Both the Ottomanist segment of the Phanariotes and the Moldavian boyardom violently rejected Ypsiliantis and Soutzos; the latter was excommunicated by the Ottoman Greek synod. Prince Michael, who had unsuccessfully asked for Moldavia to be remade into a Russian protectorate, handed in his resignation on 29 March ; he then asked the Russian consul, Andrey Pizani, to protect him and his family—this request was granted. On the night of 11 April, the Soutzoses evacuated Moldavia, settling in Russian Bessarabia. They lived in Kishinev, the gubernial capital, bunking with the Bessarabians Bogdan and Petrache Mavrogheni, in whose home they met Russian poet Alexander Pushkin. The Princess also met and befriended French scholar Jean Alexandre Buchon, who lived at Ovidiopol, and who later dedicated her his Chronique de la conquête de Constantinople. As Bouchon notes therein, he often discussed the history of Greece with his Phanariote host.

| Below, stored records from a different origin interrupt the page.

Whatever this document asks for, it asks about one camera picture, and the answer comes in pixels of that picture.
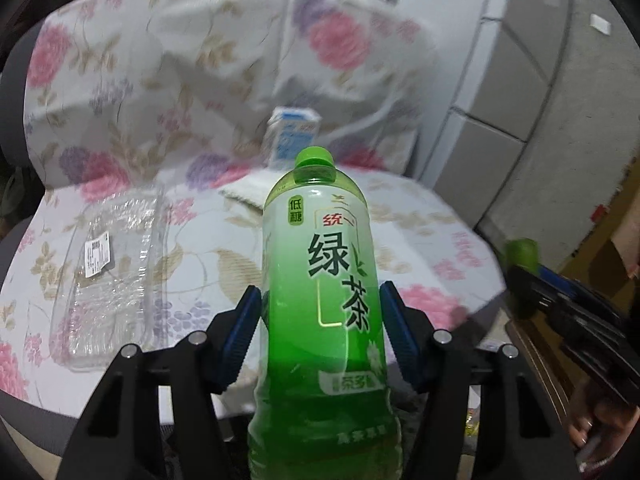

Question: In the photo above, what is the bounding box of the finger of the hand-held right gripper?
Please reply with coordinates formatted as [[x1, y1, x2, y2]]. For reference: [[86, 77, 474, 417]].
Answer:
[[506, 264, 603, 322]]

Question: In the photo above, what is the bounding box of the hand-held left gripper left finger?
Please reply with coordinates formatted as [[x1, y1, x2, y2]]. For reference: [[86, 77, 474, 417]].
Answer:
[[55, 285, 263, 480]]

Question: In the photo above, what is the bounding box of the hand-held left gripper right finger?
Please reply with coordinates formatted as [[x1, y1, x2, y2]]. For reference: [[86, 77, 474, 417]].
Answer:
[[377, 280, 571, 480]]

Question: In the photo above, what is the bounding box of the small green object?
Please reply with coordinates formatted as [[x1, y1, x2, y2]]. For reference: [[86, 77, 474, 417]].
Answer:
[[504, 237, 541, 281]]

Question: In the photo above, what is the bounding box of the green tea bottle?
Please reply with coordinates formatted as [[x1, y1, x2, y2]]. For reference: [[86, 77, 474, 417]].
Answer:
[[247, 146, 403, 480]]

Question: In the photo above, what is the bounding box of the person's right hand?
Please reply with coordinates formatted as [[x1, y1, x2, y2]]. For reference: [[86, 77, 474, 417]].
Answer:
[[567, 384, 640, 468]]

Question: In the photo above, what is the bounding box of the brown wooden furniture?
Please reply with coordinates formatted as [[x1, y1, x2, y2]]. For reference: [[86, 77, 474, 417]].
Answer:
[[505, 205, 640, 411]]

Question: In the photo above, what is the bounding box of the clear plastic food container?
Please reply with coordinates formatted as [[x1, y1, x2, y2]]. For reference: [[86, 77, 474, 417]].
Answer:
[[50, 185, 169, 372]]

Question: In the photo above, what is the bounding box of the white gold-print tissue packet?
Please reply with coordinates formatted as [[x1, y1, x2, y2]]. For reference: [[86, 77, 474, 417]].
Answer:
[[220, 170, 281, 207]]

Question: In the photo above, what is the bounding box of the blue white milk carton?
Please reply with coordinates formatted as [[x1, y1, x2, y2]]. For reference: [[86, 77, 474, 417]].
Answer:
[[265, 106, 321, 171]]

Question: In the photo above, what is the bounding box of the grey drawer cabinet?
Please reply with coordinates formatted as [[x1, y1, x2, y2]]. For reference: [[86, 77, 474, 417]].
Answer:
[[410, 0, 640, 243]]

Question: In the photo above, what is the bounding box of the grey office chair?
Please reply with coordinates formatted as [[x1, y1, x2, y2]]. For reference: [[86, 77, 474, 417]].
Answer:
[[0, 20, 261, 480]]

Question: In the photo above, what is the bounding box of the floral printed cloth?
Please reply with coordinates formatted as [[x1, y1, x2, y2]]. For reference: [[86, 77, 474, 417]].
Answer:
[[0, 0, 507, 403]]

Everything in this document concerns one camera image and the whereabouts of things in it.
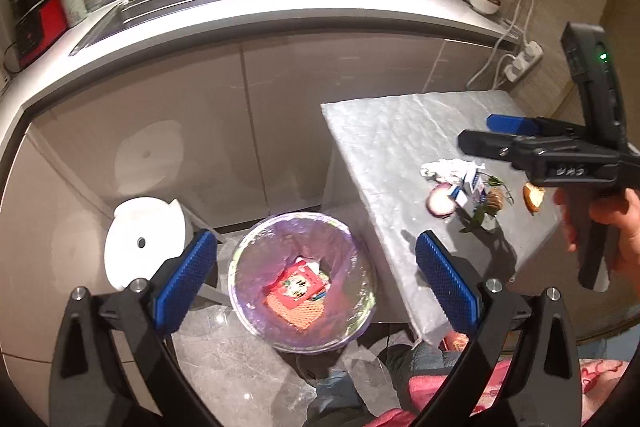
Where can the white bin lid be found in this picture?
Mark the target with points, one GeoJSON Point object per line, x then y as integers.
{"type": "Point", "coordinates": [130, 227]}

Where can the orange foam fruit net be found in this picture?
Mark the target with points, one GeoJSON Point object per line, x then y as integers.
{"type": "Point", "coordinates": [300, 319]}

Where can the small blue white carton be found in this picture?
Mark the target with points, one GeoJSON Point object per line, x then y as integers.
{"type": "Point", "coordinates": [470, 187]}

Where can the white tissue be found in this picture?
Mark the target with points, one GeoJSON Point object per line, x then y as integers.
{"type": "Point", "coordinates": [447, 168]}

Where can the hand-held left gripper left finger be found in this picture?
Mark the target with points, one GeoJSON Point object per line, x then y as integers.
{"type": "Point", "coordinates": [185, 277]}

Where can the beige kitchen cabinet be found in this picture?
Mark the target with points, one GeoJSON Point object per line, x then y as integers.
{"type": "Point", "coordinates": [200, 107]}

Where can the green leaf twig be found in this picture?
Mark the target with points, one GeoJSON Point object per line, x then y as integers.
{"type": "Point", "coordinates": [477, 214]}

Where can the brown textured fruit piece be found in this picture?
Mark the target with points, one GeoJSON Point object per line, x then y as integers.
{"type": "Point", "coordinates": [494, 198]}

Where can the toasted bread slice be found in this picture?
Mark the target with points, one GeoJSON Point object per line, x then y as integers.
{"type": "Point", "coordinates": [532, 198]}

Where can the red black blender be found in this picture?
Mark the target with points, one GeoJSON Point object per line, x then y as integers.
{"type": "Point", "coordinates": [45, 22]}

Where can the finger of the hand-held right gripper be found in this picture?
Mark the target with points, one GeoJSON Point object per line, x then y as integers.
{"type": "Point", "coordinates": [510, 123]}
{"type": "Point", "coordinates": [485, 144]}

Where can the red onion half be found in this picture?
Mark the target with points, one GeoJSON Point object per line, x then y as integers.
{"type": "Point", "coordinates": [440, 202]}

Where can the red snack packet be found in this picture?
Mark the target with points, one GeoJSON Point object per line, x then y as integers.
{"type": "Point", "coordinates": [295, 289]}

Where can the person's right hand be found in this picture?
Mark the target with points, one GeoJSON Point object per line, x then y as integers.
{"type": "Point", "coordinates": [625, 227]}

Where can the white bowl with food scraps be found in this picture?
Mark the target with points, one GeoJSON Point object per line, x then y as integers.
{"type": "Point", "coordinates": [482, 5]}

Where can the small silver-covered table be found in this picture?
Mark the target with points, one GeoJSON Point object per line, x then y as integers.
{"type": "Point", "coordinates": [400, 147]}

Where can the pink floral garment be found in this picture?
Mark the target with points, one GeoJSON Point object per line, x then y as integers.
{"type": "Point", "coordinates": [435, 389]}

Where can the person's dark trouser leg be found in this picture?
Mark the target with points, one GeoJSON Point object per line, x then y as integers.
{"type": "Point", "coordinates": [330, 387]}

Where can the white power strip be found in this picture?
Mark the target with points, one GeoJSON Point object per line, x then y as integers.
{"type": "Point", "coordinates": [522, 61]}

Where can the steel kitchen sink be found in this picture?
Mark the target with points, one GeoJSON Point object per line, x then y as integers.
{"type": "Point", "coordinates": [150, 14]}

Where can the trash bin with purple bag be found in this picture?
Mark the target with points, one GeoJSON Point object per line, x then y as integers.
{"type": "Point", "coordinates": [250, 267]}

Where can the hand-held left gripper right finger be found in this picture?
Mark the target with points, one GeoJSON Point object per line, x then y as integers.
{"type": "Point", "coordinates": [445, 282]}

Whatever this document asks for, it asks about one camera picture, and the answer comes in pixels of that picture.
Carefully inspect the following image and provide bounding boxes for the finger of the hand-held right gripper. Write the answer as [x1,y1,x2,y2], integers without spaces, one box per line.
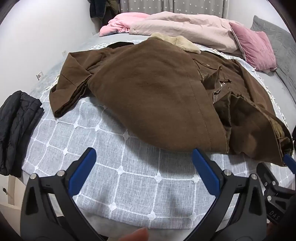
[257,162,278,193]
[283,154,296,174]

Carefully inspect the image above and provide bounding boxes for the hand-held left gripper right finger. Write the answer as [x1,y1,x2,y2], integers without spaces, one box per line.
[185,148,267,241]

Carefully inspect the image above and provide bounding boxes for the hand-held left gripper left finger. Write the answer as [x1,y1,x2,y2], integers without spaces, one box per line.
[20,147,104,241]

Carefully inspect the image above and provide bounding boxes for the brown coat with fur collar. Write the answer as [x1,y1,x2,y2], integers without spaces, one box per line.
[49,32,294,167]

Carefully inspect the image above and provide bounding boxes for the dark hanging clothes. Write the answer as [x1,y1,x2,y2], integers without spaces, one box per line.
[89,0,121,18]

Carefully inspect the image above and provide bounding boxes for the person's left hand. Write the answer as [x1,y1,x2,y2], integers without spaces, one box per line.
[119,227,150,241]

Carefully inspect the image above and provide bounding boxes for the grey white checked blanket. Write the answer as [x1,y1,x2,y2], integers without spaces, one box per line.
[22,35,289,230]

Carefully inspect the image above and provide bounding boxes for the black puffer jacket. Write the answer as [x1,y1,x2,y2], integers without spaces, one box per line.
[0,91,45,178]

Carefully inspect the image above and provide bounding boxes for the grey quilted pillow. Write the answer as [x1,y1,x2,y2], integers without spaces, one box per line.
[250,15,296,103]

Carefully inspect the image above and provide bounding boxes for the pink velvet pillow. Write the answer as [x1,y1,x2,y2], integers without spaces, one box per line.
[229,22,277,74]

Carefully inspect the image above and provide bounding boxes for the pale beige duvet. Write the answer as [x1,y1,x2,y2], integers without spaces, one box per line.
[129,11,246,59]

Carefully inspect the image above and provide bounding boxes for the pink duvet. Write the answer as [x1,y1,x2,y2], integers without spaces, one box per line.
[99,12,151,37]

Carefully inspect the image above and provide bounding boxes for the grey star print curtain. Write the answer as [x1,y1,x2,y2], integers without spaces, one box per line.
[119,0,230,19]

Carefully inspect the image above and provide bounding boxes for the beige wooden bed frame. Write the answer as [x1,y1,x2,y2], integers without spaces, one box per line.
[0,174,27,223]

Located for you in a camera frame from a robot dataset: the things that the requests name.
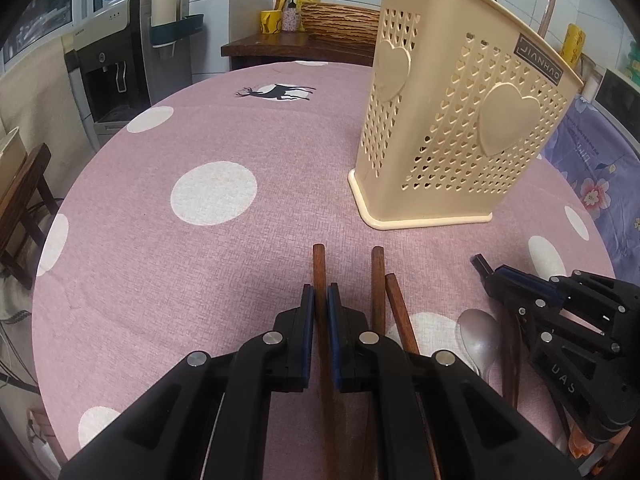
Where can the white microwave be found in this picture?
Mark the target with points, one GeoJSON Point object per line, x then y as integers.
{"type": "Point", "coordinates": [620, 92]}

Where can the cream perforated utensil holder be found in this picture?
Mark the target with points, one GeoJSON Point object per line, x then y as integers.
{"type": "Point", "coordinates": [510, 117]}

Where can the plain metal spoon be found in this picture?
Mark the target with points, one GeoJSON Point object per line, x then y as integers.
{"type": "Point", "coordinates": [477, 337]}

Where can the grey water dispenser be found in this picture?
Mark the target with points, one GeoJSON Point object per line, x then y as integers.
{"type": "Point", "coordinates": [115, 85]}

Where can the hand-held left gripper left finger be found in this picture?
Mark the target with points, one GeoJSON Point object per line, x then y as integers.
{"type": "Point", "coordinates": [310, 340]}

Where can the sliding window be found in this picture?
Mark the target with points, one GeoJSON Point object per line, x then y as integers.
{"type": "Point", "coordinates": [45, 5]}

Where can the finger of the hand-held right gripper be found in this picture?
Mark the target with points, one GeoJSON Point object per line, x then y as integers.
{"type": "Point", "coordinates": [520, 276]}
{"type": "Point", "coordinates": [562, 377]}

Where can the purple floral cloth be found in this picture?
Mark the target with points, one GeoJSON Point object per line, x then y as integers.
{"type": "Point", "coordinates": [600, 170]}

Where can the floral pump bottle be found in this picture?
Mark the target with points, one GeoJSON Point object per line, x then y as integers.
{"type": "Point", "coordinates": [291, 17]}

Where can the yellow mug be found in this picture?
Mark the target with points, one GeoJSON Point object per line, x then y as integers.
{"type": "Point", "coordinates": [270, 22]}

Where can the brown wooden chopstick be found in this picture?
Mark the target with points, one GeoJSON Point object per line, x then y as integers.
{"type": "Point", "coordinates": [319, 265]}
{"type": "Point", "coordinates": [546, 15]}
{"type": "Point", "coordinates": [400, 310]}
{"type": "Point", "coordinates": [378, 280]}

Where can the pink polka dot tablecloth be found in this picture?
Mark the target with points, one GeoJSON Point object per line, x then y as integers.
{"type": "Point", "coordinates": [200, 260]}

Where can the wooden counter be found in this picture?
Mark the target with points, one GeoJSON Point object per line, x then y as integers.
{"type": "Point", "coordinates": [280, 47]}

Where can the wicker basket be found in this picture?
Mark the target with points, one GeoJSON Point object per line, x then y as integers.
{"type": "Point", "coordinates": [340, 25]}

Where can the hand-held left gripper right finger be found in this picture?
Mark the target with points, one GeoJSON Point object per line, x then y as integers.
{"type": "Point", "coordinates": [332, 345]}

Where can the teal wall holder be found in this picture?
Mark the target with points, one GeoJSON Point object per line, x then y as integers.
{"type": "Point", "coordinates": [175, 30]}

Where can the yellow roll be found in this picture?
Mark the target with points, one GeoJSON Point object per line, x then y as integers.
{"type": "Point", "coordinates": [572, 42]}

The Ypsiliantis interregnum and its aftermath saw the definitive end of Phanariote rules. In Moldavia, a senior boyar, Ioan Sturdza, took over as Prince, with Ecaterina Rosetti-Sturdza as his consort. The Greek rebels of the Peloponnese, meanwhile, sought to recognize both Caradja and his Soutzos son-in-law. On 9 January 1822, the Peloponnesian Senate opted for a Phanariote monarchy, and elected itself a 12-member regency council . Caradja was appointed its chairman, and Soutzos its vice-chairman, with a boat being sent in to pick them up from the Grand Duchy of Tuscany, which was Caradja's country of residence. Russian Emperor Alexander I's turn against the Eterists ensured that the Ottomans could ask for Michael to be extradited; this in turn led to his expulsion from Russia, also in January 1822. On 2 March, he was apprehended at Brünn, in Austrian Bohemia, reportedly trying to make his way to Livorno in Tuscany. Chancellor Klemens von Metternich, who "would not allow any Greek to cross over from his states into Greece", had Michael deported to Gorizia, in the Kingdom of Illyria. His family also joined him in this Austrian exile, and were by his side as he crossed through Laibach on 26 March. Initial rumors, that Michael had been granted a Russian passport allowing him safe passage to Livorno, and then by sea to the Peloponnese, were officially dismissed that April. The runaway Prince spent the following three years as a prisoner in Gorizia.
Michael was allowed to leave for Tuscany in early 1825, joining the Caradjas in Pisa. In a letter from 1826, John Caradja speaks about "my unfortunate son-in-law Michalakis ", a man of "complete stupidity", as aspiring to become King of Greece. As Caradja notes, this project was supported by Lord Cochrane, after Soutzos' coaxing of Cochrane's wife—to whom he gifted dresses owned by Roxani. The indignant Caradja asked his nephew, Alexandros Mavrokordatos, to continue taking care of the Soutzos children, implying that Michael was incompetent. The Countess of Blessington befriended John's son Konstantinos, as well as the Argyropoulouses and the Soutzoses, during her passage through Pisa in January–April 1827; the three families dined together, but never discussed politics. She describes Michael as having "superior abilities", and Roxani as a "very amiable woman".